I. Les faits
La SARL C a deux associés : une personne physique, Monsieur X détenant 56 % du capital, et une SAS T détenant les 44% restant.
La SARL a clôturé, le 31 mai 2013, un résultat comptable d’un montant de 5 558 459 euros. Le résultat a été affecté de la manière suivante :
- 115 127 euros en réserve légale ;
- 3 308 209 euros en autres réserves ;
- 2 135 123 euros en dividendes.
Au cours de l’assemblée générale annuelle du 30 novembre 2013, les associés ont convenu, à l’unanimité, que : « De convention expresse entre les associés, la distribution de dividende susvisée, d’un montant de 2 135 123 euros, est, à titre exceptionnel, intégralement réservée à la SAS T ».
Considérant que cette distribution de dividendes au seul profit de la SAS T constituait une donation, l’administration fiscale lui a adressé le 19 décembre 2016 une proposition de rectification, assujettissant l’attribution des 1 199 591 euros qui auraient dû revenir à Monsieur X aux droits de mutation à titre gratuit (calculés au taux de 60%).
II. La décision
Selon le fisc, la répartition des dividendes mis en distribution par la société C résultait de la volonté des deux associés qui ont décidé que le dividende non distribué serait intégralement versé à la SAS T. Cette dernière a ainsi perçu l’intégralité des dividendes distribués alors qu’elle ne détenait que 44% des parts de la société, Monsieur X s’étant irrévocablement dessaisi de la somme de 1 199 591 euros.
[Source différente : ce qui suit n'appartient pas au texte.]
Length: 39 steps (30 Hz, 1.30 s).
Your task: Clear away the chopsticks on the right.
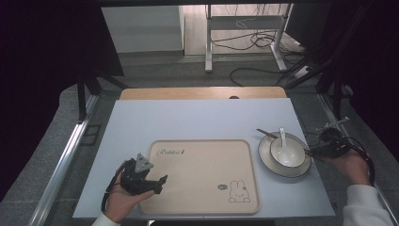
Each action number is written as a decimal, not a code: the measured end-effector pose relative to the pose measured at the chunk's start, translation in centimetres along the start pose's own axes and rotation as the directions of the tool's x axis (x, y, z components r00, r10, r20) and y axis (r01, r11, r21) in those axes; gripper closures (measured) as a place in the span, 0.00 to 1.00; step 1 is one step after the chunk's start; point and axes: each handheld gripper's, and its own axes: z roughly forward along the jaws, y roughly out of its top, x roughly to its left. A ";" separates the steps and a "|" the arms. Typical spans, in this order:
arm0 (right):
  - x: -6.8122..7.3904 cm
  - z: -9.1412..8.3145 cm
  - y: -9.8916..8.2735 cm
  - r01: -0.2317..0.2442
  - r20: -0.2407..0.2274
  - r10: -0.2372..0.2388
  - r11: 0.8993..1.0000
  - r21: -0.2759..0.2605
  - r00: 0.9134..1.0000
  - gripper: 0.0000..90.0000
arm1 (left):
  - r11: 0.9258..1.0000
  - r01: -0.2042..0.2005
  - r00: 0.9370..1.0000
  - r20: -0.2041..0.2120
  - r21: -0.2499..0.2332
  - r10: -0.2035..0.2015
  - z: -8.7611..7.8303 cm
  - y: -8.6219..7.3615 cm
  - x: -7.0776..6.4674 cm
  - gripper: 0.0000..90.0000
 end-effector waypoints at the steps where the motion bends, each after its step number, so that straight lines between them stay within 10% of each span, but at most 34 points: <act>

La SAS T exposait quant à elle que la renonciation à un dividende s’analyse en un abandon de créance dont seule la société C est bénéficiaire et non pas la SAS T, autre associée. Elle invoquait également que la décision avait été prise non par les associés mais par l’assemblée. Selon elIe, les faits n’étaient pas constitutifs d’une donation indirecte.
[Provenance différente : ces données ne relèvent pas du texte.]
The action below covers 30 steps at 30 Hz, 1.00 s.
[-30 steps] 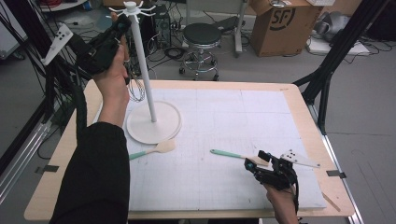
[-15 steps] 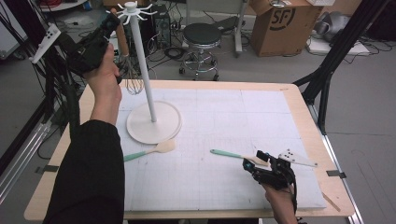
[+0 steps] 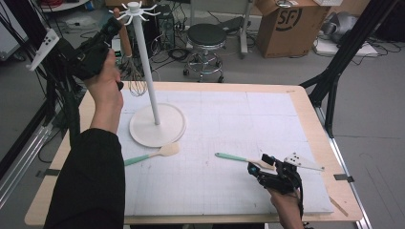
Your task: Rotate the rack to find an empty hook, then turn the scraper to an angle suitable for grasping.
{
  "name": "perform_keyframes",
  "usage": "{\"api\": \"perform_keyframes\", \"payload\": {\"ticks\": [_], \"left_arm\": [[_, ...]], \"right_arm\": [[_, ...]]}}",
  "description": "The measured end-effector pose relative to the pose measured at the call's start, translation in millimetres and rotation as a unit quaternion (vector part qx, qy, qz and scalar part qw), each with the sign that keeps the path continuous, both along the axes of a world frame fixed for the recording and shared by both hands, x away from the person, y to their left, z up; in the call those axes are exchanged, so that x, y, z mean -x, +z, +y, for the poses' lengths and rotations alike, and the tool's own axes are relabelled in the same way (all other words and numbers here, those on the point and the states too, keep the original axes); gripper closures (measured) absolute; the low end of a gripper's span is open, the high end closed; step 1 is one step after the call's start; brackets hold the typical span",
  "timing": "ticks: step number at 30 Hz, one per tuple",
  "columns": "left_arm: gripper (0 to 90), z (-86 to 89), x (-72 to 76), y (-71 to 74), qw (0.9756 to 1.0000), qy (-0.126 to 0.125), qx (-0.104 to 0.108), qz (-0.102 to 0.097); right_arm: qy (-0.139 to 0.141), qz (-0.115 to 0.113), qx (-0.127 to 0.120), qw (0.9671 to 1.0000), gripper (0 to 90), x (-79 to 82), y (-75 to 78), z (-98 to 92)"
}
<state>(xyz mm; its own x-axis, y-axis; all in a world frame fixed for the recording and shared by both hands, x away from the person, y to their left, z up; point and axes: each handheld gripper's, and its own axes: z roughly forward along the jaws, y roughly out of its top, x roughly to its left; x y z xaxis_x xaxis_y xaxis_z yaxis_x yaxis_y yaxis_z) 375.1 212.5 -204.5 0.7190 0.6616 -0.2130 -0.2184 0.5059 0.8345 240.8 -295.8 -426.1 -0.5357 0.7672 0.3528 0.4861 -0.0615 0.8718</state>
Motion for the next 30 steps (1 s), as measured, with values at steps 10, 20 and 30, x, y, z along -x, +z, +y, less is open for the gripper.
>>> {"api": "perform_keyframes", "payload": {"ticks": [10,20,30], "left_arm": [[89.7,-9.0,14.7,0.2,0.9992,-0.012,-0.037,-0.009],[67.7,-5.1,42.0,1.1,0.9984,-0.022,-0.051,-0.015],[52.5,15.4,58.6,-27.5,0.9970,-0.032,-0.070,0.014]], "right_arm": [[0.002,-0.001,0.002,1.0000,20.2,-0.6,0.6,3.7],[0.005,-0.007,0.003,1.0000,20.2,0.6,1.9,6.0],[0.005,-0.005,0.005,1.0000,20.2,2.3,2.8,7.8]]}}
Dans son analyse, la Cour souligne :
- que l’Assemblée Générale avait constaté qu’aucun dividende n’avait été distribué au titre des trois exercices précédents ;
- que la distribution de dividende intégralement réservée à la SAS T avait un caractère exceptionnel ;
- que la décision avait été prise à l’unanimité par l’assemblée générale des associés et non par Monsieur X ou par la société T.
Les juges ajoutent également qu’il n’est pas établi que Monsieur X se serait dépouillé au sens de l’article 894 du Code civil puisque cette décision a tenu compte de l’absence de dividendes servis lors des trois exercices précédents et qu’il n’est aucunement prouvé que la somme versée à la société T ait privé irrévocablement Monsieur X de sa propre part.
Enfin, au vu du résultat comptable au 31 mai 2013 d’un montant de 5 558 459 euros, il n’était pas non plus établi que les dividendes versés à la société T à hauteur 2 135 123 euros aient compris l’intégralité des dividendes ayant vocation à être versés à Monsieur X au titre de ce même exercice .
En conclusion, la Cour estime en l’espèce que les conditions d’une donation au sens de l’article 894 du Code civil n’étaient pas réunies.
III. Concrètement
On qualifiera cette décision d’originale en soulignant l’audace du contribuable et de ses conseils.
Le fisc estimant faire face à un manque à gagner sur le terrain de l’impôt sur les revenus (la distribution ayant été taxée intégralement à l’IS par le biais du régime mère/fille, alors que 50% auraient dû être taxés à l’IR) a tenté de se rattraper sur le terrain des DMTG. Les juges n’ont pas suivi son analyse.
En l’espèce, les juges ont fait prévaloir le principe de la liberté contractuelle. On attendra, le cas échéant, l’analyse de la Cour de cassation sur ce dossier.